In a second of the above options, lithium carbonate is generated by carbonizing a lithium hydroxide solution by passing compressed carbon dioxide gas 88 into the lithium hydroxide solution in a carbonization vessel 90 to precipitate lithium carbonate. The resulting slurry is fed through a filter 94 to a washer/centrifuge 92, after which the wash liquor and any residual lithium hydroxide solution or mother liquor is recycled to the electrolysis step 70. The wet lithium carbonate crystals are fed to a dryer 96 where the crystals are dried with hot air. The hot air is heated with air at an intermediate pressure. After drying, the battery grade lithium carbonate is micronized to the particle size desired by the consumer before being transferred to a storage bin and subsequently packaged (not shown).

In the whole process, make-up water formed by condensation is used as water for heat treatment, water for cold treatment and cooling water. Since the process does not return condensate, there is an overall positive water balance and process water of about 1/10 is exchanged to a sewage system (not shown).

It is contemplated that tantalum and aluminum may also be decomposed using the process of the present invention. The filter residue from the thickening step may be exchanged to a tantalum recovery process (not shown). The effluent from the lithium recovery process may be fed to a belt filter to remove moisture, which is returned to the tantalum recovery process. Filtration without washing and with 19m²The filtration zone of (1). The filter residue from the belt filter is dried in a direct kiln. The dried aluminium silicate is cooled to 50 ℃ in a shell screw conveyor and then transferred pneumatically to a storage bin, and then dispensed.

According to another embodiment of the invention, the lithium-containing material is provided in the form of a lithium-containing brine. The brine does not need to be subjected to the calcination, cooling, grinding and leaching steps described in the previous example of the invention, while the remaining steps of the process are essentially the same as described in the previous example.
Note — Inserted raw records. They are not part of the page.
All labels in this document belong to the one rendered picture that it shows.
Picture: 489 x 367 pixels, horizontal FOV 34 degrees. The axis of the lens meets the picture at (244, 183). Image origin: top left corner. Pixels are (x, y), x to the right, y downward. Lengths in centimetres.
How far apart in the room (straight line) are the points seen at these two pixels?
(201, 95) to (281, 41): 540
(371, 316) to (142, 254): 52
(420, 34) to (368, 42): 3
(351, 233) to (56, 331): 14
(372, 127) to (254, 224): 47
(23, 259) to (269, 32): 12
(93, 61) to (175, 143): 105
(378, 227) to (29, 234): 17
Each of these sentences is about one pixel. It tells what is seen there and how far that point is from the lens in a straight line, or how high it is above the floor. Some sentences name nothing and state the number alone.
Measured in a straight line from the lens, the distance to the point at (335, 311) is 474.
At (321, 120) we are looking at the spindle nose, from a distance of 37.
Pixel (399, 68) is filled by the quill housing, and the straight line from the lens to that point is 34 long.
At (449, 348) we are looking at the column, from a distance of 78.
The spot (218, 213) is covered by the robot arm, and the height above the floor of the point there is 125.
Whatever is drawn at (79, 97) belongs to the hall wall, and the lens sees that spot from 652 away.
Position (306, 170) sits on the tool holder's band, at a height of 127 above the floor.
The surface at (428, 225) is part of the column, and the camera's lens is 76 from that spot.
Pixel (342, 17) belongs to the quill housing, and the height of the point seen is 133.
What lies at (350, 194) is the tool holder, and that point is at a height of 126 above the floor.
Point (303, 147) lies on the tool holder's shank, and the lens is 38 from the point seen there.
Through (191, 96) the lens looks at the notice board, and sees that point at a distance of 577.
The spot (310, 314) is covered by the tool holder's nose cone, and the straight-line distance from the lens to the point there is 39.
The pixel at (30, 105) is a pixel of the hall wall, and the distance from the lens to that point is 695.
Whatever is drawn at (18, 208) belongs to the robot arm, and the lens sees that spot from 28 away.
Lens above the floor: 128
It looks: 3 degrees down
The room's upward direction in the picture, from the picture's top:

In summary, the present invention provides a process for obtaining high purity or cell grade lithium hydroxide and lithium carbonate products from alpha-spodumene ore or concentrate, or from lithium-containing brines, while also producing a hydrochloric acid gas product.

Modifications and substitutions that may be readily apparent to those skilled in the art are intended to be included within the scope of the present invention. For example, the leaching circuit 22 may comprise only one leaching stage/process without departing from the scope of the invention.